Webb’s advice for both is to try to stand out. 

“At the same time, you don't want to do anything silly where people will perceive that you're either grandstanding or that you just trying to be cute. You want people to see you as being someone that can lead this country and someone that can beat Donald Trump.” 

The candidates say the debate is as much about personality as it is policy. Hickenlooper wants to use stories to show voters who he is, especially that he’s someone that can be relied upon. He doesn’t want to go on the offensive. 

“If you spend as much time behind the bar serving beers to people, you've got lots of stories, but in a debate and you've only got 60 seconds to tell them, and that makes it a little tougher,” he said. “I don't think I'm going to attack anybody.

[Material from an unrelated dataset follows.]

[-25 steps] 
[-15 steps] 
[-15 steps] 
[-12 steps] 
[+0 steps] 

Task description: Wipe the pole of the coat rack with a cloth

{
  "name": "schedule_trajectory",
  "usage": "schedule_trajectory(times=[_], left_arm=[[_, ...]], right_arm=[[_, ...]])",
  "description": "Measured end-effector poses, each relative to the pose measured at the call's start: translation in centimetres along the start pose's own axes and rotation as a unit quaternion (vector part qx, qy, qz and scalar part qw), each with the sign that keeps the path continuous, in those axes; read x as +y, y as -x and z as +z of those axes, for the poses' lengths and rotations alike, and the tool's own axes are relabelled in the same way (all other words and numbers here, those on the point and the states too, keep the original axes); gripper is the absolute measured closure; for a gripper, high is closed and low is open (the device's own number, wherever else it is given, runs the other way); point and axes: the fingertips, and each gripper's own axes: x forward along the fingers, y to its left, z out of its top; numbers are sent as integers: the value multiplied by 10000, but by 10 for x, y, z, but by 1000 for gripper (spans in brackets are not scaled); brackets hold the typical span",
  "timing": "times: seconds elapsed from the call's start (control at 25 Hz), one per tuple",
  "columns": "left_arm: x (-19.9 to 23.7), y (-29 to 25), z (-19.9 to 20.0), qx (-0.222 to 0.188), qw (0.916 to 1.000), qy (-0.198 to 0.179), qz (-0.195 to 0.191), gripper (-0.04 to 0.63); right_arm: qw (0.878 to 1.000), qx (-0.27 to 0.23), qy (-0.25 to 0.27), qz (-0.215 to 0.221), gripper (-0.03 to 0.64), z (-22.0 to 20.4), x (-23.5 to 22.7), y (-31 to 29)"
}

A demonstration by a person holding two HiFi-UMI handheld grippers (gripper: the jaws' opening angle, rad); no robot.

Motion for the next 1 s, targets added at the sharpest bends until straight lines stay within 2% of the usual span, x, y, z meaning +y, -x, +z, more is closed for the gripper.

That's never been my style. I want to create a positive vision that just when it seems darkest is when you can do the greatest things.”

For Bennet, he said it will be important to contrast his own values with the current president. 

“We lost such faith with our institutions that we sent an American reality TV star to be president,” he said. “I hope our nominee doesn’t set such a low standard again.” 

And how would Bennet measure success Thursday?

“For me, I think it would be having the chance to introduce myself to the American people. Having some of them think I have a reason to be in this race. One step at a time.”

Hickenlooper was one of the people Bennet called as he considered a presidential run. They think of each other as friends but admit with their busy lives they don’t see much of each other. 

“In a funny way, we complement each other in a sense that we'd done completely different things, but between the two of us, I mean, they probably should put us both in the White House,” Hickenlooper quipped. 

And Bennet said when it comes to the huge Democratic field they’re not each other’s main competition.  

“We have a big enough race that we’re not colliding with each other although we are going to find each other on the same debate stage Thursday night.”

As they stand on the stage next to other higher profile candidates like Vice President Joe Biden and Sanders they won’t just share a common history, but also a goal — with each hoping he emerges a favorite in the eyes of crucial Democratic voters.